J'accepte la responsabilité pour l'état de ma carrière. J'admets sans aucune réserve que je vis au-dessus de mes moyens. Mais il n'y a rien que je puisse faire. Ce qui m'enrage, c'est d'avoir fait des paiements d'hypothèque pendant une décennie et de ne toujours pas avoir assez de capital pour simplement vendre mon condo. Honnêtement, j'aurais mieux fait de louer. J'ai été forcé de baisser la tête et demander de l'aide à mes amis et des dons à mes abonnés sur Twitter. J'ai dû supplier un directeur de banque de ne pas retenir un de mes chèques de paye. C'est embarrassant. À cause de mes revenus annuels, je ne suis pas sous le seuil de la pauvreté, mais j'imagine que le stress constant doit être semblable.

Le conseil que m'ont souvent donné mes amis, c'est de louer mon condo, car le marché de la location dans les environs de Washington a atteint des sommets absurdes.
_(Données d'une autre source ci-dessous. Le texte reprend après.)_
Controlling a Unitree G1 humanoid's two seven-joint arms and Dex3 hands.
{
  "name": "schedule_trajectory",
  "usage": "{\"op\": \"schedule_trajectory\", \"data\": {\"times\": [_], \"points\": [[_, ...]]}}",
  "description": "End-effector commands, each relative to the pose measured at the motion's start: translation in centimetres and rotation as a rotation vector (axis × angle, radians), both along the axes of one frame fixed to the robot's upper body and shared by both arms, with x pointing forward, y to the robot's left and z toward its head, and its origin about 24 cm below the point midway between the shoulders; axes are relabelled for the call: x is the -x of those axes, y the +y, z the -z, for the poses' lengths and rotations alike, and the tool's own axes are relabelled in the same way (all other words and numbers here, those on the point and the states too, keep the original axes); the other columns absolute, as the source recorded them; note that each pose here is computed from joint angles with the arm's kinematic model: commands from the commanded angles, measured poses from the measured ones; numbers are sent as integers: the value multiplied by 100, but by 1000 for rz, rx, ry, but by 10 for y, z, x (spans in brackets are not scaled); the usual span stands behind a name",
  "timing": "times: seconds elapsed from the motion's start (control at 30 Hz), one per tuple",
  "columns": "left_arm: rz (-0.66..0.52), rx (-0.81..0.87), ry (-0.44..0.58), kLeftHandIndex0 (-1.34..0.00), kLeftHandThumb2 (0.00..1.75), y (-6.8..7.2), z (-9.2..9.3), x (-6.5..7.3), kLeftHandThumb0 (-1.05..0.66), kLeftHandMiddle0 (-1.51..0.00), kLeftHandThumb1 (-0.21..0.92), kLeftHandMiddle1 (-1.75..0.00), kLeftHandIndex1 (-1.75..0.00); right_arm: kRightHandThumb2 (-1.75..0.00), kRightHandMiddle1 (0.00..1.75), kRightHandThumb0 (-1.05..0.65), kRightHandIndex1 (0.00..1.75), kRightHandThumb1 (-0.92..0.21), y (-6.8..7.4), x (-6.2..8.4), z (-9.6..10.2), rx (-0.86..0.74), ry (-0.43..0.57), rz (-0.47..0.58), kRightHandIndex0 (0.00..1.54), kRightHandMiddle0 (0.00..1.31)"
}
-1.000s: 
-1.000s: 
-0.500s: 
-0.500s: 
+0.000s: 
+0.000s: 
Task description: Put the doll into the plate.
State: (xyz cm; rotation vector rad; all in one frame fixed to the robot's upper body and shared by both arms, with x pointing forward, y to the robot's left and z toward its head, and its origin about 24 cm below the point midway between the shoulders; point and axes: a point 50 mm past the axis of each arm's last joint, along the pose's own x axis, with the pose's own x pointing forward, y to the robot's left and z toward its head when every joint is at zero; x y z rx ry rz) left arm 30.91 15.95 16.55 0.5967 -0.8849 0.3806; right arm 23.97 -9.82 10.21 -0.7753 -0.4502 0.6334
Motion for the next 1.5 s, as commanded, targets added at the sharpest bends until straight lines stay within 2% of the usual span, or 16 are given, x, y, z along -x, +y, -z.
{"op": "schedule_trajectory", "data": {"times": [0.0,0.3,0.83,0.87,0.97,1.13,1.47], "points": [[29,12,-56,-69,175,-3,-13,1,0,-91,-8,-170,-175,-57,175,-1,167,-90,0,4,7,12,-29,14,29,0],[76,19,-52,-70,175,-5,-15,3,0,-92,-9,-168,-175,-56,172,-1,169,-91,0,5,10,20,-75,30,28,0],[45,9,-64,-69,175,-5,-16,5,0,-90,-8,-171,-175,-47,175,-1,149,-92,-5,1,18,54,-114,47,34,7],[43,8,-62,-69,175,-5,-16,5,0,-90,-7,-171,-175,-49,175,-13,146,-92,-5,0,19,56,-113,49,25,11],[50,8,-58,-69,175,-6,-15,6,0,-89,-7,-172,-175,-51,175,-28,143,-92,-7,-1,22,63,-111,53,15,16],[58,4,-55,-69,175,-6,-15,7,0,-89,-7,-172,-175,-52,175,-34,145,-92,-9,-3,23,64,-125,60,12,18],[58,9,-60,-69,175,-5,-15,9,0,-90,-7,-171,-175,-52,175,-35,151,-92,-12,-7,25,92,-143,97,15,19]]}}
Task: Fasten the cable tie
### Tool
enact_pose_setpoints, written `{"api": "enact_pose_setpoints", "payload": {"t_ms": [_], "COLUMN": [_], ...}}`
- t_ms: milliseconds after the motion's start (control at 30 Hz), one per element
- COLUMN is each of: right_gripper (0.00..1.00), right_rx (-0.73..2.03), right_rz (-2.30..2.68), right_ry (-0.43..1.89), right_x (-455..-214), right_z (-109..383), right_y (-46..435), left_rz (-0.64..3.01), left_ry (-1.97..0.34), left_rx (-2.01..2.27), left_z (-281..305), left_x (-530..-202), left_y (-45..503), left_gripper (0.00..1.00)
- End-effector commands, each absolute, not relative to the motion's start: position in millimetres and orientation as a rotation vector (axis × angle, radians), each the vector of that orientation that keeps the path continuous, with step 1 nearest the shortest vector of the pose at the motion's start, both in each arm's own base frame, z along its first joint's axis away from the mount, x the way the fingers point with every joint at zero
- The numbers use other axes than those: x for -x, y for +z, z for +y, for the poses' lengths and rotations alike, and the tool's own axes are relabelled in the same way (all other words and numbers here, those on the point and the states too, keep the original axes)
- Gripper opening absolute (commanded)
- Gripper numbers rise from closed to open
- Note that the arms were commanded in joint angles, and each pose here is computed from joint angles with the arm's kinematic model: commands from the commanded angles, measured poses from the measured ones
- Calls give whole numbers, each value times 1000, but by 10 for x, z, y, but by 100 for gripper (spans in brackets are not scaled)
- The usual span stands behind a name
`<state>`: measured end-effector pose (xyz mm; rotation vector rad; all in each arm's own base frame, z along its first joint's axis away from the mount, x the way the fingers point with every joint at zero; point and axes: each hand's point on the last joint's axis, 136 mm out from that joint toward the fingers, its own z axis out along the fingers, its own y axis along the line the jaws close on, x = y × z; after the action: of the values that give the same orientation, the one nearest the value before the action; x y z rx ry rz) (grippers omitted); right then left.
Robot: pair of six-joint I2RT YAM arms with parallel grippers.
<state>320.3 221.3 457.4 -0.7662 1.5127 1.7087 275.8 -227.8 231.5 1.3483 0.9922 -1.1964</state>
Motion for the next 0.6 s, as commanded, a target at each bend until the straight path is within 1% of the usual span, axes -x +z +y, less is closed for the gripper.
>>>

Le problème est double : d'abord le montant que je pourrais obtenir en louant mon condo n'est même pas proche de celui de mon paiement mensuel d'hypothèque; ensuite, pour le louer au prix du marché, je devrais remplacer le tapis, repeindre les murs et faire installer un nouveau climatiseur parce que celui que j'ai a rendu l'âme l'été dernier. Ce que je n'ai pas les moyens de faire.

Plus tôt cette année, une autre des innombrables critiques à l'égard des milléniaux a fait le tour des médias, celle-là à propos de la tendance de ma génération à éviter de s'acheter une propriété. La raison donnée par un milliardaire australien dont je n'avais jamais entendu parler, et dont idéalement je n'entendrai plus jamais parler, est que les milléniaux s'achètent trop de toasts à l'avocat et de cafés raffinés plutôt que d'économiser en vue de s'acheter une maison. Très vite, le monde a soulevé l'incongruité de son point de vue : les experts évaluent que les milléniaux sont en fait plus économes que les baby-boomers. Et il y a aussi que, depuis le krach, les entrepreneurs en construction se concentrent sur les propriétés de luxe, et non pas sur les petites maisons que des premiers acheteurs peuvent se payer.

Et mon expérience me donne à penser qu'il pourrait y avoir une autre raison pour laquelle ils n'acquièrent pas de propriété. Peut-être savent-ils tout simplement ce qu'ils font.